Hive Partitioning and Bucketing concepts can be used to effectively used to put similar data together (not in nodes, but in files and folders) based on a particular column. Here are some nice tutorials for Partitioning and Bucketing.
I have a use case to upload some tera-bytes of text files as sequences files on HDFS.
These text files have several layouts ranging from 32 to 62 columns (metadata).
What would be a good way to upload these files along with their metadata:
creating a key, value class per text file layout and use it to create and upload as sequence files ?
create SequenceFile.Metadata header in each file being uploaded as sequence file individually ?
Any inputs are appreciated !
Thanks
I prefer storing meta data with the data and then designing your application to be meta data driven, as opposed to embedding meta data in the design or implementation of your application which then means updates to metadata require updates to your app. Ofcourse there are limits to how far you can take a metadata driven application.

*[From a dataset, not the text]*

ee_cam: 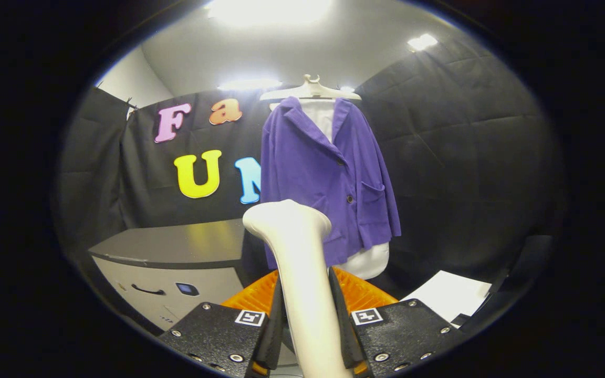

You can embed the meta data with the data such as by using an encoding scheme like JSON or you could have the meta data along side the data such as having records in the SeqFile specifically for describing meta data perhaps using reserved tags for the keys so as to given metadata its own namespace separate from the namespace used by the keys for the actual data.
As for the recommendation of whether this should be packaged into separate Hadoop files, bare in mind that Hadoop can be instructed to split a file into Splits (input for map phase) via configuration settings. Thus even a single large SeqFile can be processed in parallel by several map tasks. The advantage of having a single hdfs file is that it more closely resembles the unit of containment of your original data.
As for the recommendation about key types (i.e. whether to use Text vs. binary), consider that the key will be compared against other values. The more compact the key, the faster the comparison. Thus if you can store a dense version of the key that would be preferable. Likewise, if you can structure the key layout so that the first bytes are typically NOT the same then it will also help performance. So, for instance, serializing a Java class as the key would not be recommended because the text stream begins with the package name of your class which is likely to be the same as every other class and thus key in the file.
If you want data and its metadata bundled together, then AVRO format is the appropriate one. It allows schema evolution also.
The simplest thing to do is to make the keys and values of the SequenceFiles Text. Pick a meaningful field from your data to make the Key, the data itself is the value as a Text. SequenceFiles are designed for storing key/value pairs, if that's not what your data is then don't use a SequenceFile. You could just upload unprocessed text files and input those to Hadoop.
For best performance, do not make each file terabytes in size. The Map stage of Hadoop runs one job per input file. You want to have more files than you have CPU cores in your Hadoop cluster. Otherwise you will have one CPU doing 1 TB of work and a lot of idle CPUs. A good file size is probably 64-128MB, but for best results you should measure this yourself.